■ DIRECTIONS
The answer is the complete listing below, written out again exactly.

■ PROVIDED MATERIAL
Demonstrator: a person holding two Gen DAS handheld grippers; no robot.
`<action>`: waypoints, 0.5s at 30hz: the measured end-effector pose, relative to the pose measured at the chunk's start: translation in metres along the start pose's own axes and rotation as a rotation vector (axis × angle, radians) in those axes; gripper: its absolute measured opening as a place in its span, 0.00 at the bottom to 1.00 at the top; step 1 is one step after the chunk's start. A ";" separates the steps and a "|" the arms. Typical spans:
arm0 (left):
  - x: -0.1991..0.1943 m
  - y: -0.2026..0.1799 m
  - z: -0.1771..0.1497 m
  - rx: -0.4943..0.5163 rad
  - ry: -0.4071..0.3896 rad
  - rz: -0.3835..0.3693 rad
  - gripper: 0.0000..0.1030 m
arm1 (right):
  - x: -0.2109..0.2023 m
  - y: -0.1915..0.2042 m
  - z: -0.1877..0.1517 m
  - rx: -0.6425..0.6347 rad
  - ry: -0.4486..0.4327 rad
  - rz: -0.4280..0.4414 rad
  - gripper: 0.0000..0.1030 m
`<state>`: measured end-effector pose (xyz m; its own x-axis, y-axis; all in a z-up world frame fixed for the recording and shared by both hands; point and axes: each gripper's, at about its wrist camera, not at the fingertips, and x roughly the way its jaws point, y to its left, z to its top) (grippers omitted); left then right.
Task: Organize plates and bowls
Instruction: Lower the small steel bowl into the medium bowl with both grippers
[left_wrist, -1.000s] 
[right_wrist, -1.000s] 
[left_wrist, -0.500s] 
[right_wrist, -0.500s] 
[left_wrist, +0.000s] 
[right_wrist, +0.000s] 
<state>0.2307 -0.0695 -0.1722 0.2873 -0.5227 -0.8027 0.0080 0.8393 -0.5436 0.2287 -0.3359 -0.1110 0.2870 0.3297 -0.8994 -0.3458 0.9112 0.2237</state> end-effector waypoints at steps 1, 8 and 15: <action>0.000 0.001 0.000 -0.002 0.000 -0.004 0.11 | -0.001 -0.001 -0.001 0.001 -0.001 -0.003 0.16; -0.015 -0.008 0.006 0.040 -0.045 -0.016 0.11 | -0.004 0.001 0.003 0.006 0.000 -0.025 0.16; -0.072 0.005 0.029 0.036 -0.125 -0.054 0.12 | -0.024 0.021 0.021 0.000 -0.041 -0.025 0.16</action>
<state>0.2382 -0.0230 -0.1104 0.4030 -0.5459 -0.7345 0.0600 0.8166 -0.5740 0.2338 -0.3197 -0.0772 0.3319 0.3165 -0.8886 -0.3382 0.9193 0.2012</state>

■ WRITTEN ANSWER
Demonstrator: a person holding two Gen DAS handheld grippers; no robot.
`<action>`: waypoints, 0.5s at 30hz: the measured end-effector pose, relative to the pose measured at the chunk's start: translation in metres along the start pose's own axes and rotation as a rotation vector (axis × angle, radians) in those axes; gripper: its absolute measured opening as a place in its span, 0.00 at the bottom to 1.00 at the top; step 1 is one step after the chunk's start. A ";" separates the steps and a "|" the arms. Typical spans:
arm0 (left):
  - x: -0.1991..0.1943 m
  - y: -0.2026..0.1799 m
  - z: -0.1771..0.1497 m
  - rx: -0.4943..0.5163 rad
  - ry: -0.4071..0.3896 rad
  - rz: -0.3835..0.3693 rad
  - gripper: 0.0000..0.1030 m
arm1 (right):
  - x: -0.2109..0.2023 m
  - y: -0.1915..0.2042 m
  - z: -0.1877..0.1517 m
  - rx: -0.6425..0.6347 rad
  - ry: -0.4486..0.4327 rad
  - rz: -0.4280..0.4414 rad
  - gripper: 0.0000..0.1030 m
`<state>`: measured end-effector pose (xyz m; its own x-axis, y-axis; all in a z-up world frame fixed for the recording and shared by both hands; point and axes: each gripper's, at about its wrist camera, not at the fingertips, and x roughly the way its jaws point, y to its left, z to its top) (grippers omitted); left then right.
Task: Organize plates and bowls
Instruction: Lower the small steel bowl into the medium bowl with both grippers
[left_wrist, -1.000s] 
[right_wrist, -1.000s] 
[left_wrist, -0.500s] 
[right_wrist, -0.500s] 
[left_wrist, +0.000s] 
[right_wrist, +0.000s] 
<state>0.2307 -0.0695 -0.1722 0.2873 -0.5227 -0.8027 0.0080 0.8393 -0.5436 0.2287 -0.3359 -0.1110 0.2870 0.3297 -0.8994 -0.3458 0.9112 0.2237</state> end-effector waypoints at steps 1, 8 and 15: <action>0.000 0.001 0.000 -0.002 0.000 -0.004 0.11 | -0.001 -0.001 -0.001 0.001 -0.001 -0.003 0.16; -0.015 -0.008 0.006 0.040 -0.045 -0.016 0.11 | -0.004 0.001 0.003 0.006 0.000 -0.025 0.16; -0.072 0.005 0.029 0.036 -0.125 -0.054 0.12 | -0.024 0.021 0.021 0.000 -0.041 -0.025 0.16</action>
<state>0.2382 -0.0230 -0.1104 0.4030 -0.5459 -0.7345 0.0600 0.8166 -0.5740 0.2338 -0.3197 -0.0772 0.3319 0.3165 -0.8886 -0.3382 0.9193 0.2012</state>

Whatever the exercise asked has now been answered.